--- START ---
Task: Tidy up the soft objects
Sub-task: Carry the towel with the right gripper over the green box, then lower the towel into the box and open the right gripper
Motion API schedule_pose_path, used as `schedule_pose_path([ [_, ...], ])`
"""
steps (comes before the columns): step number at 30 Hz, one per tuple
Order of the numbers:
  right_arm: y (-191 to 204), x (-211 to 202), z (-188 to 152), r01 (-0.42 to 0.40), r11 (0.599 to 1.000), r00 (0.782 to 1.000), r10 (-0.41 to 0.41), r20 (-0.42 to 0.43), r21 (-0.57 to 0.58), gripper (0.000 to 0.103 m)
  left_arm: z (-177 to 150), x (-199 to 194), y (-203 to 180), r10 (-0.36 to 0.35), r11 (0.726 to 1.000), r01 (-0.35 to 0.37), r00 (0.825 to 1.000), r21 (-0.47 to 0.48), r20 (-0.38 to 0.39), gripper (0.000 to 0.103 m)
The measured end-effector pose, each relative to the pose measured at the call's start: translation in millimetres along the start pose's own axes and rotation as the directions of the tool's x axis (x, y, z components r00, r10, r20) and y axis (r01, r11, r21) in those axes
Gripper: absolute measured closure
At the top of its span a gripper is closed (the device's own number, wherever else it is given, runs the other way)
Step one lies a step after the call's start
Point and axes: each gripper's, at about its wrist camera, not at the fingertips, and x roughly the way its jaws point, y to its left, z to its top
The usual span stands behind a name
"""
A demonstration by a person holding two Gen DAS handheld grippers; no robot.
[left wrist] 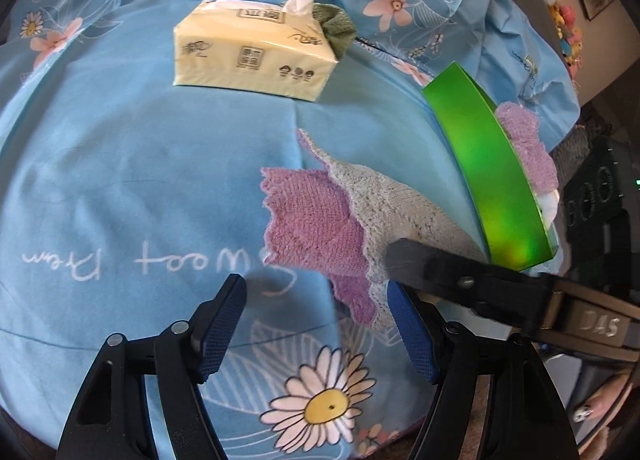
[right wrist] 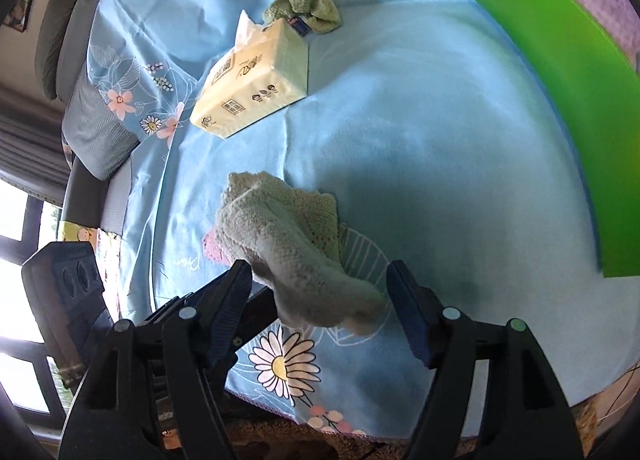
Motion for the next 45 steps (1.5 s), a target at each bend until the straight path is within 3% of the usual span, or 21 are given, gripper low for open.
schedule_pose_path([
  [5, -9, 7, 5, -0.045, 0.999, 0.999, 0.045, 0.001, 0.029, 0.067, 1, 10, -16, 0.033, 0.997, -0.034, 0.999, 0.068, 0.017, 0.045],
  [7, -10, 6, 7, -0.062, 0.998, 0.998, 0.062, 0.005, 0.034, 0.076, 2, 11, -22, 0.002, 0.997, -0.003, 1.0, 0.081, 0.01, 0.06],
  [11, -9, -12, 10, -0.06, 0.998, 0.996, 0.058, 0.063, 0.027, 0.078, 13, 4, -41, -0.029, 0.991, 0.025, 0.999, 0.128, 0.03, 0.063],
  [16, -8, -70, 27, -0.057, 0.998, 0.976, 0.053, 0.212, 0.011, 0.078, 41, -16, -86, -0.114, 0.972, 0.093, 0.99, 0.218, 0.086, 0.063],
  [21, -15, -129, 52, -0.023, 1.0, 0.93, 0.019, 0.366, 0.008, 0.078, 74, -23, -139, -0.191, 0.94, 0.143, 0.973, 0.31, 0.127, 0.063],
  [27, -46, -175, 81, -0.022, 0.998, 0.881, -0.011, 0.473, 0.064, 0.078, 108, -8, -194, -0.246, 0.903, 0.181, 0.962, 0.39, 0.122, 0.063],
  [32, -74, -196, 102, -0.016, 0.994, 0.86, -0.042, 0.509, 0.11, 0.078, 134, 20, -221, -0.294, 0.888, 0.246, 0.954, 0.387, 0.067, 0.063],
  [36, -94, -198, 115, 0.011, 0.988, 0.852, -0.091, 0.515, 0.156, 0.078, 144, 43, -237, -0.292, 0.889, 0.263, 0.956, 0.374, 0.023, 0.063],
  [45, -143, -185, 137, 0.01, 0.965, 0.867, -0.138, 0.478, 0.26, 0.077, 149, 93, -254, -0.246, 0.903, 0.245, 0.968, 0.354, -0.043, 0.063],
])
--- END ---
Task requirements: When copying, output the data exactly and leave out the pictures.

Output of the task:
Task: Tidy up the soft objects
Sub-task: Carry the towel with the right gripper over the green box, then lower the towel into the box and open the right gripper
Motion API schedule_pose_path, used as `schedule_pose_path([ [_, ...], ])`
"""
steps (comes before the columns): step number at 30 Hz, one per tuple
Order of the numbers:
  right_arm: y (-191 to 204), x (-211 to 202), z (-188 to 152), r01 (-0.42 to 0.40), r11 (0.599 to 1.000), r00 (0.782 to 1.000), r10 (-0.41 to 0.41), r20 (-0.42 to 0.43), r21 (-0.57 to 0.58), gripper (0.000 to 0.103 m)
  left_arm: z (-177 to 150), x (-199 to 194), y (-203 to 180), r10 (-0.36 to 0.35), r11 (0.726 to 1.000), r01 (-0.35 to 0.37), r00 (0.825 to 1.000), r21 (-0.47 to 0.48), r20 (-0.38 to 0.39), gripper (0.000 to 0.103 m)
The measured end-effector pose, each relative to the pose measured at the call's start: translation in millimetres along the start pose's own axes and rotation as the directions of the tool's x axis (x, y, z components r00, r10, r20) and y axis (r01, r11, r21) in those axes
Gripper: absolute measured closure
At the top of its span a gripper is closed (the device's own number, wherever else it is given, runs the other way)
Step one lies a step after the call's start
Point and axes: each gripper's, at about its wrist camera, not at the fingertips, and x roughly the way its jaws point, y to its left, z to its top
The usual span stands behind a name
"""
A demonstration by a person holding two Gen DAS handheld grippers; no robot.
[left wrist] 
[right wrist] 
Motion for the next 45 steps (1.5 s), a target at each bend until the straight path is within 3% of the usual span, or 21 are given, gripper low for open.
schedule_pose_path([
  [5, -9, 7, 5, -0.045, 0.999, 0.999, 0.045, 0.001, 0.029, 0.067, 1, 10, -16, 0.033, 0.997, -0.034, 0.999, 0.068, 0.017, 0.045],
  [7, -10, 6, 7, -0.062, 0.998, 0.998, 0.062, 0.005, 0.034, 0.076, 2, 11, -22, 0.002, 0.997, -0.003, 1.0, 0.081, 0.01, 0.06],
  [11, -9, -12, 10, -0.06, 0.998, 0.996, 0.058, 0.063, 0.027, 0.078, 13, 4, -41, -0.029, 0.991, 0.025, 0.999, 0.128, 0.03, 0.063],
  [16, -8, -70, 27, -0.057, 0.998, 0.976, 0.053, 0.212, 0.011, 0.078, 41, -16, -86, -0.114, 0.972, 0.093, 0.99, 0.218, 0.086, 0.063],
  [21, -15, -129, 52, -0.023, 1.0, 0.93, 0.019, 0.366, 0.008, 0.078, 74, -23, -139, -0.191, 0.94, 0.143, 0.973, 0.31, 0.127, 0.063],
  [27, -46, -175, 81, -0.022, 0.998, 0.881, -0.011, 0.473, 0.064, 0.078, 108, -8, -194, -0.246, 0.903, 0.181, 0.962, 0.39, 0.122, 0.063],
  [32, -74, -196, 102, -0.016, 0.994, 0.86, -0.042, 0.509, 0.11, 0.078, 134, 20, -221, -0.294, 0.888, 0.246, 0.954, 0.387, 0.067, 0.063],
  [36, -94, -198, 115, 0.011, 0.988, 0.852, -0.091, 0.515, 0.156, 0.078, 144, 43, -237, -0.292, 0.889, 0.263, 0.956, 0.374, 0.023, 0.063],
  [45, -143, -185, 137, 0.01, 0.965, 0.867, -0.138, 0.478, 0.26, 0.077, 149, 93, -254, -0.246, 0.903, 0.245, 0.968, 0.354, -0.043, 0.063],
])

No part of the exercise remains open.